In agreement with previously published studies using the gamma distribution model to describe the absorption process of immunosuppressive drugs, no covariates were retained in the final model [16, 28, 29]. This is in contrast to previous popPK models of everolimus described in the literature where covariates such as ideal body weight and bilirubinemia have been shown to influence everolimus pharmacokinetics [20, 21]. Consistent with the previous observations, polymorphisms in relevant genes coding for CYP3A5 and ABCB1 did not have an effect on everolimus pharmacokinetics in the present study [20]. However, Picard et al. [30] showed in vitro that cytochrome P450 (CYP) 3A4 was a better catalyst of everolimus metabolism than CYP3A5. Since only one of the patients had CYP3A4*1/*22, this genotype was not investigated in the current study.

Since 75% of everolimus is distributed into erythrocytes, red blood cell contamination in isolated PBMC samples can influence the concentration measurements [2]. In one of the patients included, most of the PBMC samples at one of the pharmacokinetic profile occasions showed a high degree of hemolysis. This may have contributed to the poorly predicted individual PBMC profile shown in Fig. 1c, as the concentrations of everolimus may have been falsely high in these PBMC samples.

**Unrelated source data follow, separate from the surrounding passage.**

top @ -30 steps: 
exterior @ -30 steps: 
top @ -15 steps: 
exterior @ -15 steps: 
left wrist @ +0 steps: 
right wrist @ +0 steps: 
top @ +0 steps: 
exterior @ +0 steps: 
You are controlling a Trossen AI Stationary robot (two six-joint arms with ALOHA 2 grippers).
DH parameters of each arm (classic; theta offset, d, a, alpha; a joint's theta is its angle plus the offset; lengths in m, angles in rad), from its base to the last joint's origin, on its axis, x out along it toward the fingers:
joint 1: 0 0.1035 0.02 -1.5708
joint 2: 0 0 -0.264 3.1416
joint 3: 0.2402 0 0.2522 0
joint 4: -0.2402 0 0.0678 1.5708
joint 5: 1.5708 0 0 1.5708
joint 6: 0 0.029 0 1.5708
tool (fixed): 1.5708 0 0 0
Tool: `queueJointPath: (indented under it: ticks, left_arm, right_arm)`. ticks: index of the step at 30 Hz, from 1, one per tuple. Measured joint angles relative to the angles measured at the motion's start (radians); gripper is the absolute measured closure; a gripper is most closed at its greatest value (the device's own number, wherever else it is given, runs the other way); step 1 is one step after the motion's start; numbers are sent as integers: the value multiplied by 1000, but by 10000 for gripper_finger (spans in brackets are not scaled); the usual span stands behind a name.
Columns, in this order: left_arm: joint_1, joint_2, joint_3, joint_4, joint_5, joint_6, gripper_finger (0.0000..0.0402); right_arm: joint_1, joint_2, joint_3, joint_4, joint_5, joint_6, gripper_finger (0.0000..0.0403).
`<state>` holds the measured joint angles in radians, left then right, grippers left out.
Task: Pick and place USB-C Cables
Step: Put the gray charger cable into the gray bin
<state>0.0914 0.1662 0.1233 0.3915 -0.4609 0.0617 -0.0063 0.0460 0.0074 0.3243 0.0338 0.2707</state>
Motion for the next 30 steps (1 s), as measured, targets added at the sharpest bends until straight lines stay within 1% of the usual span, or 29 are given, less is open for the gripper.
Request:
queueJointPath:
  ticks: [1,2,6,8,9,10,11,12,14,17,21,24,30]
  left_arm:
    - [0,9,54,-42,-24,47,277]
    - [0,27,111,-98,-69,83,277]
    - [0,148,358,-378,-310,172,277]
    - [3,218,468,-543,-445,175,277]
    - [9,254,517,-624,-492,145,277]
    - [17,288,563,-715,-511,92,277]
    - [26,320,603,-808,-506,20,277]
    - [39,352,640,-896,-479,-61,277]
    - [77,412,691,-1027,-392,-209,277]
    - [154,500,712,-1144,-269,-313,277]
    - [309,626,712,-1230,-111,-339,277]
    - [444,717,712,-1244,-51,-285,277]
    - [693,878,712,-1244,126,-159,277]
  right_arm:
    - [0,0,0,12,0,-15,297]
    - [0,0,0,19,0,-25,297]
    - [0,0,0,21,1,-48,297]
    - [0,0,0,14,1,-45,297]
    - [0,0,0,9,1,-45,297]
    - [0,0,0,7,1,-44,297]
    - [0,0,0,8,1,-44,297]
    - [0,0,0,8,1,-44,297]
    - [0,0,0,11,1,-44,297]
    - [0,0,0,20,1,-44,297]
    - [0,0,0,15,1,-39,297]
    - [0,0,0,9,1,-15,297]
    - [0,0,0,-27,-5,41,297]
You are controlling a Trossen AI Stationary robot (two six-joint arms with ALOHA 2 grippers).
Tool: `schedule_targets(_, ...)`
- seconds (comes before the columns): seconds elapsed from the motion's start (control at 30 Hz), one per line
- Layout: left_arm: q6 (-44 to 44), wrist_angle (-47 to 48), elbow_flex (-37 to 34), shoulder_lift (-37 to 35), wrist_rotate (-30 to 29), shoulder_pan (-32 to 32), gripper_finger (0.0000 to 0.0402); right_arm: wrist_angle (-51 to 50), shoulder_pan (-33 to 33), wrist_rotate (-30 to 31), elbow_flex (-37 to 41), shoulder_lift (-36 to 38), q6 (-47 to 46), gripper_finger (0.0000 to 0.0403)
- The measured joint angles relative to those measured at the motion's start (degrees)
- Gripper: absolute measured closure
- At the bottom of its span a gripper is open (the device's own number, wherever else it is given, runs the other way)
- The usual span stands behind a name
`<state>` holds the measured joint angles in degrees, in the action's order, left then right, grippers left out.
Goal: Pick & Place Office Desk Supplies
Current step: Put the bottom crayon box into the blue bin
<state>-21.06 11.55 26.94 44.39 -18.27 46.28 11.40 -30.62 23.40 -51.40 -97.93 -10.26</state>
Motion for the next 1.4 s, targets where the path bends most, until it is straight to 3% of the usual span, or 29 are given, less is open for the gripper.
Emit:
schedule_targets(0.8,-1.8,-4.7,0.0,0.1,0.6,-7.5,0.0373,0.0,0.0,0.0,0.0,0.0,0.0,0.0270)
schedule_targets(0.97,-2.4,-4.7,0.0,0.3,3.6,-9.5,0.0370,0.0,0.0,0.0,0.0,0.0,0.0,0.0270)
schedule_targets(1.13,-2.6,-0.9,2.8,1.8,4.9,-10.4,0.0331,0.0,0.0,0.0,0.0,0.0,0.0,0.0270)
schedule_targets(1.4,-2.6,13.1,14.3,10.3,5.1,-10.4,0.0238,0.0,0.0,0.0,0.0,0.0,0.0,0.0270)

The strength of our study is the number of rich pharmacokinetic profiles collected both for whole blood and PBMC everolimus concentrations. Indeed, it is particularly difficult to obtain a large number of PBMC samples as it requires laborious and time-consuming sample handling. The structural model developed in the present study may be generalized to apply for the other immunosuppressive drugs as well. This would obviously imply that a sufficient dataset describing the pharmacokinetics of the relevant drug in both matrices is available. Our study also has some limitations. First, only four pharmacokinetic profiles were used to validate the predictive performance of the developed model. Unfortunately, no other external dataset with everolimus concentrations in PMBC was available, and further investigations should include validation using data from a larger cohort of patients with everolimus concentrations both in whole blood and PBMC. Secondly, the patients’ pharmacokinetic profiles for everolimus were obtained before and after 1 month of treatment with rosuvastatin. However, the treatment with rosuvastatin did not affect either the whole blood or the PBMC pharmacokinetics of everolimus [13].

5 Conclusion

We have successfully developed a popPK model and BE based on an LSS for whole blood and PBMC concentrations of everolimus. This model allows a simultaneous and accurate determination of whole blood and PBMC exposure of everolimus, and may also provide a good basis for development of similar models for other immunosuppressive drugs. More knowledge regarding the potential impact of monitoring concentrations of the immunosuppressive drugs at their target sites is required and by using our model, the relationship between PBMC exposure and therapeutic effect of these drugs may be easier to determine.